Somos lo que comemos --o eso dicen a menudo, pero lo anterior es cierto en más de un sentido. Por ejemplo, la comida que ingerimos no solamente nos alimenta con nutrientes necesarios para mantener nuestro cuerpo con vida, sino que dependiendo de lo que comamos nuestras emociones cambian, lo que impacta positiva o negativamente nuestro estado de salud.
Según la psicóloga Judith Brisman, la forma en la que comemos actualmente es por lo menos desordenada y obedece más a factores psicológicos que fisiológicos. Por ejemplo, el hecho de comer carbohidratos algunos días y otros no corresponde a una organización racional de la alimentación, un tipo de planeación y regulación que está hecha para modificar nuestra estructura corporal (en un régimen nutricional para bajar de peso, por ejemplo) pero que sin duda no es "natural".
¿Y si comiéramos solamente lo que nuestros cuerpos piden? Sería maravilloso, de no ser porque nuestra mente es la que lleva la voz cantante en cuanto a lo que entra en nuestro cuerpo. Y no sólo eso: nuestras emociones dictan la mayor parte de las veces lo que ingerimos, lo cual se demuestra por el hecho de que los seres humanos comemos no sólo por hambre --es decir, para saciar una necesidad energética-- sino también para celebrar algunos eventos o por estrés --es decir, para compensar sentimientos negativos.
A esto Brisman lo llama "alimentación desordenada", que no debemos confundir con "desórdenes alimenticios" (instancias patológicas asociadas al comer). De acuerdo con la doctora, todos tenemos algún tipo de alimentación desordenada. Nuestra genética puede jugarnos en contra pero son nuestras emociones, la cultura circundante y la vida moderna lo que más contribuye al caos gastrointestinal.

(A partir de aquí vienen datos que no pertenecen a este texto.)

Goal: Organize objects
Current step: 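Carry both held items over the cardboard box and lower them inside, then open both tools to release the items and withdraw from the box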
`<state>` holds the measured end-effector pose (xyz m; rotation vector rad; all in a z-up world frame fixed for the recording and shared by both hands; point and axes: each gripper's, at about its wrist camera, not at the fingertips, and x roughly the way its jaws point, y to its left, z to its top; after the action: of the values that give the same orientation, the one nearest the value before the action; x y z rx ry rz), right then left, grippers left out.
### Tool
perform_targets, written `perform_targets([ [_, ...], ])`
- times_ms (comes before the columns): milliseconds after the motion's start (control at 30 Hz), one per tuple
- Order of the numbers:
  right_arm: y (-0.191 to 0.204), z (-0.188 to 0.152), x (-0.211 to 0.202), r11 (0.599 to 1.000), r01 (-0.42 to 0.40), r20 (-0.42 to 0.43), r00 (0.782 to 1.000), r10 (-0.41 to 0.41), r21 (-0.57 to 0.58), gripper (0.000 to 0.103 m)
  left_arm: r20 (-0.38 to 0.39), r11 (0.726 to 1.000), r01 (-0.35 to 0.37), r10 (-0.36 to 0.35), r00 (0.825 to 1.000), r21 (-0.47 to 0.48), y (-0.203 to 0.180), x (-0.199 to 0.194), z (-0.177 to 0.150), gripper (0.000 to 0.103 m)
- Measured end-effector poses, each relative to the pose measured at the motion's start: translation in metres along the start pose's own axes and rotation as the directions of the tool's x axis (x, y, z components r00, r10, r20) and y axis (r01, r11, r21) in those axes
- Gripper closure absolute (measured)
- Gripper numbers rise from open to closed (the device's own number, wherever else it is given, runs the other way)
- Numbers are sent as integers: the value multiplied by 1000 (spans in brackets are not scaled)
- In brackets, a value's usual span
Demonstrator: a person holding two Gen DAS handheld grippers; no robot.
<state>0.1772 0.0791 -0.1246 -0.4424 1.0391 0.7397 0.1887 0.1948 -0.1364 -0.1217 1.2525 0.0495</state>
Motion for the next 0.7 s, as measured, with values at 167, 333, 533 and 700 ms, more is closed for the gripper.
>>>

Según la genética algunas personas siempre se sentirán hambrientas, ya sea a causa de su metabolismo o de otros factores, sin que esto deba confundirse con un desorden alimenticio. Las tablas de pesos sanos siempre deben tomarse como parámetros pero ningún cuerpo es igual a otro, y lo mismo ocurre con los hábitos alimenticios de dichos cuerpos. Factores de personalidad, como ciertas neurosis o rasgos muy controladores, tienden a desarrollar con más frecuencia el aspecto patológico de esta tendencia a comer mucho, lo que puede desembocar en anorexia.
También comemos para lidiar con el estrés: mientras más estemos rodeados de un ambiente estresante y opresivo, más tendemos a paliar nuestra ansiedad con comida u otros suplementos, como el tabaco, que no resuelven el estrés pero nos dan una sensación de control frente a los sentimientos negativos. Por si esto no fuera suficiente, la cultura de masas prescribe una serie de hábitos descabellados relacionados con comer: publicidad de modelos con cuerpos irreales comiendo grandes hamburguesas, comida procesada industrialmente y una total desconexión de las personas con las fuentes de sus alimentos (sin contar con que en una ciudad rara vez veremos a alguien que coseche o cultive su propia comida) nos ponen en una situación insostenible.
La conciencia alimentaria está en el principio de la civilización: la palabra "cultura" tiene un sentido etimológico muy claro relacionado con la tierra, el cultivo y los ciclos del crecimiento vegetal. Recobrar poco a poco el control de lo que comemos es un objetivo encomiable pero difícil de sostener en las megalópolis de hoy en día, donde lo único que cultivamos son hobbies y hábitos procesados.